Utiliser un baromètre pour vérifier quel temps il fait deviendra peut être une chose du passé après que le Parlement Européen ait adopté mardi de nouvelles règles pour abandonner l’utilisation du mercure et protéger l’environnement.
L’assemblée de l’Union Européenne s’est mise d’accord pour mettre en vigueur une interdiction sur la vente d’instruments non électriques contenant du mercure, un métal très toxique, ces instruments étant par exemple des thermomètres pour prendre la température des individus.
L’interdiction, déjà adoptée par les états de l’Union Européenne, s’appliquera aux nouveaux appareils uniquement. Les instruments déjà existants ou les antiquités pourront toujours être réparés ou achetés et vendus en deuxième main.

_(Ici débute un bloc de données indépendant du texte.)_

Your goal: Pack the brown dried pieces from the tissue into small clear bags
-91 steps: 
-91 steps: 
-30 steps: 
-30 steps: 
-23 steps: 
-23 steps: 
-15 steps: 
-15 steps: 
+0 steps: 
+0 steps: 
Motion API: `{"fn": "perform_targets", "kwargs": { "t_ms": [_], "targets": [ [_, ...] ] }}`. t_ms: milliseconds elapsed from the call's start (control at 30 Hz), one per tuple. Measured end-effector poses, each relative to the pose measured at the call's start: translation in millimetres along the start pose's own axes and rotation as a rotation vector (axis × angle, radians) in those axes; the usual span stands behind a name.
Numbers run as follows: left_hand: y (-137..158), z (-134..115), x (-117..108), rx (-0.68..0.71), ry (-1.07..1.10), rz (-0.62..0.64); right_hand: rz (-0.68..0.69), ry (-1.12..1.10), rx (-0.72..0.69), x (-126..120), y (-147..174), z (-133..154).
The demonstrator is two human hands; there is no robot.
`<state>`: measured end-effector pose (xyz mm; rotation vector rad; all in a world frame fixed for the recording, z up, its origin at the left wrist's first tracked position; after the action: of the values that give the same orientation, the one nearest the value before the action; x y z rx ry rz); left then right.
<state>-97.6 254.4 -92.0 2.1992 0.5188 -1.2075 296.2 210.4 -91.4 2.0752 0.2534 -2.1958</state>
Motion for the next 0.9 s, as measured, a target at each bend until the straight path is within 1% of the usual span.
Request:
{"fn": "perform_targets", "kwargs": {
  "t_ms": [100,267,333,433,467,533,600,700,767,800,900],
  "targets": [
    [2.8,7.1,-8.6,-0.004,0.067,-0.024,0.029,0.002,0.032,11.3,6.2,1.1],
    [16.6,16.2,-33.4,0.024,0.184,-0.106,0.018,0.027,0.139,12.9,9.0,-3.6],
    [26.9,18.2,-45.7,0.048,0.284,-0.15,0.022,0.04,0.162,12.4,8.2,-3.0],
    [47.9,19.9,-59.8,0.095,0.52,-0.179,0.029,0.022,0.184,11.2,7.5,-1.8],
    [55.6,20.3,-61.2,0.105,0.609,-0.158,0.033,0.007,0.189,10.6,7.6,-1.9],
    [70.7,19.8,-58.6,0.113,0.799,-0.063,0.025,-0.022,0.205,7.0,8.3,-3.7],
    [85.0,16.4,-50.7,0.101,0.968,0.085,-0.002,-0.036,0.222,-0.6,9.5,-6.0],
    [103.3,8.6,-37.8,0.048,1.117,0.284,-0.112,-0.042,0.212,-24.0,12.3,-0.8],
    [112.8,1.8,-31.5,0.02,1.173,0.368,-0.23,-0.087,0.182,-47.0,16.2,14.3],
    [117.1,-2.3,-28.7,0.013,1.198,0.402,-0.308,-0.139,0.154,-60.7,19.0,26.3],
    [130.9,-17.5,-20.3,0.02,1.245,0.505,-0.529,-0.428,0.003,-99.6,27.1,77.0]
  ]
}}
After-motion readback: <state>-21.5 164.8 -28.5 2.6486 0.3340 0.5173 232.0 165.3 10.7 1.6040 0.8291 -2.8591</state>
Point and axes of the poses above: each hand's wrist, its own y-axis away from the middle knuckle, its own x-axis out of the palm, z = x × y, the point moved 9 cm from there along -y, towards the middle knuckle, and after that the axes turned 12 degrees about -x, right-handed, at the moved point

Des appareils de mesure contenant du mercure pourront être importés s’ils ont plus de 50 ans et s’ils ont été auparavant qualifiés d’ « antiquités ». La mesure comportera des exceptions pour le secteur médical.Le mercure, liquide à la température et la pression d’une pièce, a été utilisé dans les instruments de mesure pendant des centaines d’années.
Une tentative précédente pour interdire aux fabricants de baromètre d’utiliser du mercure, avait été annulée après que certains états de l’Union Européenne s’y soit opposés. Avec l’interdiction d’aujourd’hui, les fabricants auront une période d’adaptation de deux ans.
La mesure fait partie de la stratégie européenne plus large de réduire l’utilisation du mercure. Environ 80 à 90% de l’ensemble du mercure est utilisé dans le secteur médical et dans les thermomètres à utilisation individuelle.
Guenter Verheugen, directeur de la commission de l’Industrie de l’Union Européenne, a déclaré que les règles seraient mises en vigueur très bientôt et réduiront les émissions de mercure de l’Union de 33 tonnes par an. Les thermomètres comptent à eux seuls pour 25 à 30 tonnes. Pour ces thermomètres il existe maintenant des alternatives sans mercure.
Philip Collins de l’Institut Barometer World en Angleterre, affirme que la mesure permettra de protéger l’environnement. Le politicien britannique de centre-droit Martin Callanan a affirmé que les mises en garde appropriées sur les dangers du mercure auraient pu permettre à la production de baromètre de continuer.
« Cette interdiction met fin à une tradition de fabrication de baromètre qui avait commencé au milieu des années 1600 quand les baromètres à mercure avaient été inventés » regrette Martin Callanan. Il y a environ 8 fabricants de baromètres en Europe, dont trois se trouvent en Grande-Bretagne, un en Belgique, un en France et deux aux Pays-Bas, d’après les déclarations de Philip Collins. « Même si les réparations de ces baromètres à mercure ne sont pas directement menacées, certains fabricants ne survivront pas à cette mesure » estime Philip Collins.
La Commission Européenne examinera les alternatives plus sures pour les instruments qui contiennent du mercure pour prendre la tension.